[REQUIRED WORK] From the entries below, copy each line in which the word "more" occurs.

○ ○ ○ ○ ○ ○ ○

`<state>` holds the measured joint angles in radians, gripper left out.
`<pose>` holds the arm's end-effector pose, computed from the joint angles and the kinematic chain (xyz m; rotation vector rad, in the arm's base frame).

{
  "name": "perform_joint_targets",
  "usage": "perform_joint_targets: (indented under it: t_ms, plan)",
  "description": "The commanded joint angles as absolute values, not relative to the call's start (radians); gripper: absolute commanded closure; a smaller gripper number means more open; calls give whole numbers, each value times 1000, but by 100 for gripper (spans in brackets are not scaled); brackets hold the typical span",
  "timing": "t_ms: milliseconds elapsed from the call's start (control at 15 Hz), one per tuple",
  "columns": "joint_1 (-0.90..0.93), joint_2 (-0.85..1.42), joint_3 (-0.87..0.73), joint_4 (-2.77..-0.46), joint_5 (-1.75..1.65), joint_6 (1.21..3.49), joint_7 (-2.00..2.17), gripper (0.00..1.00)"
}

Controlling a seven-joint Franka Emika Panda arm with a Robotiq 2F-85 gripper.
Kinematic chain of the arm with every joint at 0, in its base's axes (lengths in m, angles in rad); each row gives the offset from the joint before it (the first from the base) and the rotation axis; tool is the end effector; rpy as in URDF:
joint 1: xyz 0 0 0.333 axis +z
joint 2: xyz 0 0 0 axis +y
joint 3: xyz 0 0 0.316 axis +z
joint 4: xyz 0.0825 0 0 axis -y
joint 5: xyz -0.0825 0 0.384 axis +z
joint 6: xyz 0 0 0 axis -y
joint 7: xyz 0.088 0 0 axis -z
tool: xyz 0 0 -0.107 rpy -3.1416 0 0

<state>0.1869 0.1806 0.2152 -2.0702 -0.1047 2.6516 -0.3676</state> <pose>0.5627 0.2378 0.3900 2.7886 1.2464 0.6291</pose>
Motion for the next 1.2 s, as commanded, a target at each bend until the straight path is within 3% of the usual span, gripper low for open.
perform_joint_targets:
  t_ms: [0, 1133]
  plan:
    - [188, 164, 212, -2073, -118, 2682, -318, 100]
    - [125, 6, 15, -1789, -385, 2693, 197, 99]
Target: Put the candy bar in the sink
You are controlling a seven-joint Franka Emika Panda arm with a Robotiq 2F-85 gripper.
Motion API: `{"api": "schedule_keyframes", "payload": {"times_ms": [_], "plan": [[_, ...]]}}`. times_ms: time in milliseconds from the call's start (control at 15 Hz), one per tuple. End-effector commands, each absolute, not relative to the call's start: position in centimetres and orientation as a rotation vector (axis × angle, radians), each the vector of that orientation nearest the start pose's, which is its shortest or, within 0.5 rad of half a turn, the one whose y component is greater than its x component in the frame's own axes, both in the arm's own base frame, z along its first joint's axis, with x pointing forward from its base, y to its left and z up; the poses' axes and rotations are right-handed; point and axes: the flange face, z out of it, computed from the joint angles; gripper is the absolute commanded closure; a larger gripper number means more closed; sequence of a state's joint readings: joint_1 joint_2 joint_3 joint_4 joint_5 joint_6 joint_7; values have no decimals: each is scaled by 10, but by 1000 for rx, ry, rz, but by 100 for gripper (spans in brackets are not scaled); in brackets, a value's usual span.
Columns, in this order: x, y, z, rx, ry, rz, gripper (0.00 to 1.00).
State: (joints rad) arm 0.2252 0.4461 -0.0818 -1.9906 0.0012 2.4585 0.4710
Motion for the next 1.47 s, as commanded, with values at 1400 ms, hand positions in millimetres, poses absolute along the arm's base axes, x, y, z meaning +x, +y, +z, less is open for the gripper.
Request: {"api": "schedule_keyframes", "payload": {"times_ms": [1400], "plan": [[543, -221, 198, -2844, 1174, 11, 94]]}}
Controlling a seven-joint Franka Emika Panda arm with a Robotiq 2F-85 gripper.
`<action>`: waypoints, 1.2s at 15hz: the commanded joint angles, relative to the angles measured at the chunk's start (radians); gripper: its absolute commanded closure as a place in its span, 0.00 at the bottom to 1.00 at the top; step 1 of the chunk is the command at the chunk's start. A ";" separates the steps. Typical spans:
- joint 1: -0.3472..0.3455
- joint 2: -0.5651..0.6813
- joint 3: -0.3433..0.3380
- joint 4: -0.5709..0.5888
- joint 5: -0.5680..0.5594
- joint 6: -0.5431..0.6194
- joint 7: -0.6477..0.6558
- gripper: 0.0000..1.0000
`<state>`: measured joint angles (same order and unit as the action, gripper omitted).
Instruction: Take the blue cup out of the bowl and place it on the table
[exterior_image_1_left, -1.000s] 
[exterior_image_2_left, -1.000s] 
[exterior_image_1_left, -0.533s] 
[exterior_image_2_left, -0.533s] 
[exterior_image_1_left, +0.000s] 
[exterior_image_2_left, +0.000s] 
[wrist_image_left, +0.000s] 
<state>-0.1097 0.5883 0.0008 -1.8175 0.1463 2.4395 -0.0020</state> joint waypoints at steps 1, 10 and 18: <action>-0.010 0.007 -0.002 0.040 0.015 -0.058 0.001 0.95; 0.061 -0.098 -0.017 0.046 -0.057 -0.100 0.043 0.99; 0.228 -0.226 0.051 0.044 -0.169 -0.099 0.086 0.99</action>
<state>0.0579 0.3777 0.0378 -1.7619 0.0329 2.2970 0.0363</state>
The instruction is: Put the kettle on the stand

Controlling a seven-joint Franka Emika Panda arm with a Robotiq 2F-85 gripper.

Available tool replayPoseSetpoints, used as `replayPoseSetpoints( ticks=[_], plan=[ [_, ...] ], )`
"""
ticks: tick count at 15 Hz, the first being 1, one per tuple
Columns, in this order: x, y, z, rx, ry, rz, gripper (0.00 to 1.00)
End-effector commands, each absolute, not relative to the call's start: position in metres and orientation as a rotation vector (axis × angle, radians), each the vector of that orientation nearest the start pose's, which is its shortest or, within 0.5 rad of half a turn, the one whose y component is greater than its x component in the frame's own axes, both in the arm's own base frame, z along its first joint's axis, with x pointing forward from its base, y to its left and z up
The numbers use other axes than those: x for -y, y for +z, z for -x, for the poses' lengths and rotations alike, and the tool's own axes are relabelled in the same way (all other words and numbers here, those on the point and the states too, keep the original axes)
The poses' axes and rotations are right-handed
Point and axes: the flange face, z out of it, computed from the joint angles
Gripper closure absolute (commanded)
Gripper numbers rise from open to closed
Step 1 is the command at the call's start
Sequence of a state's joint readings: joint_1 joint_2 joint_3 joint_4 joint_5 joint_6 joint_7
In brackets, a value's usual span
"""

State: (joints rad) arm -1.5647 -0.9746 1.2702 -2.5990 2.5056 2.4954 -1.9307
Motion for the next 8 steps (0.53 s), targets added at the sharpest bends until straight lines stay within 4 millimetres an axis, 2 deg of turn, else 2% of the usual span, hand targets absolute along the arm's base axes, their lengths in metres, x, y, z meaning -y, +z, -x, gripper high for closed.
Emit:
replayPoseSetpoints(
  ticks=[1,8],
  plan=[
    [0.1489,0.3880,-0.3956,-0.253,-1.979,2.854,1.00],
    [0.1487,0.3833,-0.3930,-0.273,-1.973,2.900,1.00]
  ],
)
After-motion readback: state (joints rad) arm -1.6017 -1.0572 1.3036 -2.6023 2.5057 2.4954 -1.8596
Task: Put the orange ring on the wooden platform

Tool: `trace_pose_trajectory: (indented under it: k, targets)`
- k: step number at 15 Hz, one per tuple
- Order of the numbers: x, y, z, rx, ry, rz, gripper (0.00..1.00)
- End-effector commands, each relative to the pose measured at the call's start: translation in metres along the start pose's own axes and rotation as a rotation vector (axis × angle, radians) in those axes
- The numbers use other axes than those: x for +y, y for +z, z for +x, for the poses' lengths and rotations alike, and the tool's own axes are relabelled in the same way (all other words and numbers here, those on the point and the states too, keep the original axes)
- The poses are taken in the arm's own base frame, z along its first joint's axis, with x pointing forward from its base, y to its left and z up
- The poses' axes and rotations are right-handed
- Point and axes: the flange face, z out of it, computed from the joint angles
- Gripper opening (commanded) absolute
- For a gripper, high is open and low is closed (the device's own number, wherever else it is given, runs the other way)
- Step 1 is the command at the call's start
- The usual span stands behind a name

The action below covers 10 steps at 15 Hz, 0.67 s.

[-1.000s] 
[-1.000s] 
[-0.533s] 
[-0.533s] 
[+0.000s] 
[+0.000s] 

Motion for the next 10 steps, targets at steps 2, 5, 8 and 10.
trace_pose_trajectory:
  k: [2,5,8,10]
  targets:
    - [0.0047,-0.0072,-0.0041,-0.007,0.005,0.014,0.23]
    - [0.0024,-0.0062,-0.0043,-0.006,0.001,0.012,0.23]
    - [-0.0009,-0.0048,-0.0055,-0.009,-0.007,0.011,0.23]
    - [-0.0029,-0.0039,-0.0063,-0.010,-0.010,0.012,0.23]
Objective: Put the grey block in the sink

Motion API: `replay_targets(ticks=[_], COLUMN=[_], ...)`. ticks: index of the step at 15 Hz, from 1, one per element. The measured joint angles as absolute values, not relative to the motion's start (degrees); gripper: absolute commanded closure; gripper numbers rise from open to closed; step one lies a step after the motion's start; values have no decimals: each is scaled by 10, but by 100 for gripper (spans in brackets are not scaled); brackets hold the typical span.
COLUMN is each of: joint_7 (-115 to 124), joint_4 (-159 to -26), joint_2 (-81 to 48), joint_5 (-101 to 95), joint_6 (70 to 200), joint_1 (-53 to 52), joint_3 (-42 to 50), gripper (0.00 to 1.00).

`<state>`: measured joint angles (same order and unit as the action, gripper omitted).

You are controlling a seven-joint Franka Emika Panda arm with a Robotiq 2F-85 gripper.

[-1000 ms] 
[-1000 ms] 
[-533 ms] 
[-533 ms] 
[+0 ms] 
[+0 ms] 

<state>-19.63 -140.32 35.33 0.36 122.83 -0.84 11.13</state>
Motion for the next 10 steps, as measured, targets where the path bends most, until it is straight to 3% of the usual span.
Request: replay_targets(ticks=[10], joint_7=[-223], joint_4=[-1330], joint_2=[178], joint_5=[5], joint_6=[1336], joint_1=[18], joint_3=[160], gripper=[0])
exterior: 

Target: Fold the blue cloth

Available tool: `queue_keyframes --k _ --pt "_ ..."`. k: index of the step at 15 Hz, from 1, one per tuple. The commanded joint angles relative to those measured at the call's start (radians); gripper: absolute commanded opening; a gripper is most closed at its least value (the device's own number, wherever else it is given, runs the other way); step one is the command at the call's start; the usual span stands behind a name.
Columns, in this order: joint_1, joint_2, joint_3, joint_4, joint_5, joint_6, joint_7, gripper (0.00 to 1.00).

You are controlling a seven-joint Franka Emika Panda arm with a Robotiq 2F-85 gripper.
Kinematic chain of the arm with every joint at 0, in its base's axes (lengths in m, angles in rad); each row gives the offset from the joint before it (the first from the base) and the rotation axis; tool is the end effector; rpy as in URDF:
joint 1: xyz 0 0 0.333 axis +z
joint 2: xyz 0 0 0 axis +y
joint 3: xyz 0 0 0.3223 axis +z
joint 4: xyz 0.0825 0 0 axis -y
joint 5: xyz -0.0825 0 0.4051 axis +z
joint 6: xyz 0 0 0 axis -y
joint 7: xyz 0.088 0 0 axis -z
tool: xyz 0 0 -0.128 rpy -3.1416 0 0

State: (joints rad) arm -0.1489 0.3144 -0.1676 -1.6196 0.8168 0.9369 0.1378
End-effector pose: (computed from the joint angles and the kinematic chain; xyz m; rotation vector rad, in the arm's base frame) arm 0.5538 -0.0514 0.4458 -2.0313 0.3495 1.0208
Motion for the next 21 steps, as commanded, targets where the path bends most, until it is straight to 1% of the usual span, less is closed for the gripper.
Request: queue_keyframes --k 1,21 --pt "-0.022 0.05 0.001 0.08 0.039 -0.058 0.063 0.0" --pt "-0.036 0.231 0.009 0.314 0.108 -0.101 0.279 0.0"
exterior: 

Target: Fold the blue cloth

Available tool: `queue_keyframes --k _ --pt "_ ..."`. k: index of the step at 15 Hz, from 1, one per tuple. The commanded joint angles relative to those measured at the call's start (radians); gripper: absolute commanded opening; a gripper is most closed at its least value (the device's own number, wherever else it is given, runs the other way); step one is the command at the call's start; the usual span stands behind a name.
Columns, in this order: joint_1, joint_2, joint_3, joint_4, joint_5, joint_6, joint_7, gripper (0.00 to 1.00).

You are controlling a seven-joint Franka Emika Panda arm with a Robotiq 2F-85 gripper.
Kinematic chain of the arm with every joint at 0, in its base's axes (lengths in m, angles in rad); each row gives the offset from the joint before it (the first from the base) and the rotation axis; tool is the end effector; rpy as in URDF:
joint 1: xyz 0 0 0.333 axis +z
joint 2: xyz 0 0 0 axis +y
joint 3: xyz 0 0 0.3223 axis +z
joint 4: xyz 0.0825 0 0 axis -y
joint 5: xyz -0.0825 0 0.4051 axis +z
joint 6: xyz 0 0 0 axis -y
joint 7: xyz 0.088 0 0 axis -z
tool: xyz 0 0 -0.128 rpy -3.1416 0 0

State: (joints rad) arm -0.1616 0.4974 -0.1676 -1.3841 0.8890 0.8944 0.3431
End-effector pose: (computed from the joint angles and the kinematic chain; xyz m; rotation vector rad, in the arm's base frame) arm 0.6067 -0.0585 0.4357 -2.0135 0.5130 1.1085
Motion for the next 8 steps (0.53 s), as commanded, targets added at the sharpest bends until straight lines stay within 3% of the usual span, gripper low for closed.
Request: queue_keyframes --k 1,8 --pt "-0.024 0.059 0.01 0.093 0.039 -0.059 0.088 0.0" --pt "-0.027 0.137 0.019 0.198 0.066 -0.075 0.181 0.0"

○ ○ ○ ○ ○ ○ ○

[EXERCISE RESPONSE]
  "description": "The commanded joint angles as absolute values, not relative to the call's start (radians); gripper: absolute commanded closure; a smaller gripper number means more open; calls give whole numbers, each value times 1000, but by 100 for gripper (spans in brackets are not scaled); brackets hold the typical span",
Motion API: `{"api": "schedule_keyframes", "payload": {"times_ms": [_], "plan": [[_, ...]]}}`. times_ms: time in milliseconds from the call's start (control at 15 Hz), one per tuple. End-effector commands, each absolute, not relative to the call's start: position in centimetres and orientation as a rotation vector (axis × angle, radians), each the vector of that orientation nearest the start pose's, which is its shortest or, within 0.5 rad of half a turn, the one whose y component is greater than its x component in the frame's own axes, both in the arm's own base frame, z along its first joint's axis, with x pointing forward from its base, y to its left and z up; the poses' axes and rotations are right-handed; point and axes: the flange face, z out of it, computed from the joint angles; gripper is the absolute commanded closure; a larger gripper number means more closed; sequence of a state's joint readings: joint_1 joint_2 joint_3 joint_4 joint_5 joint_6 joint_7; values have no decimals: each is scaled by 10, but by 1000 for rx, ry, rz, but by 100 for gripper (spans in brackets are not scaled); in brackets, a value's usual span.

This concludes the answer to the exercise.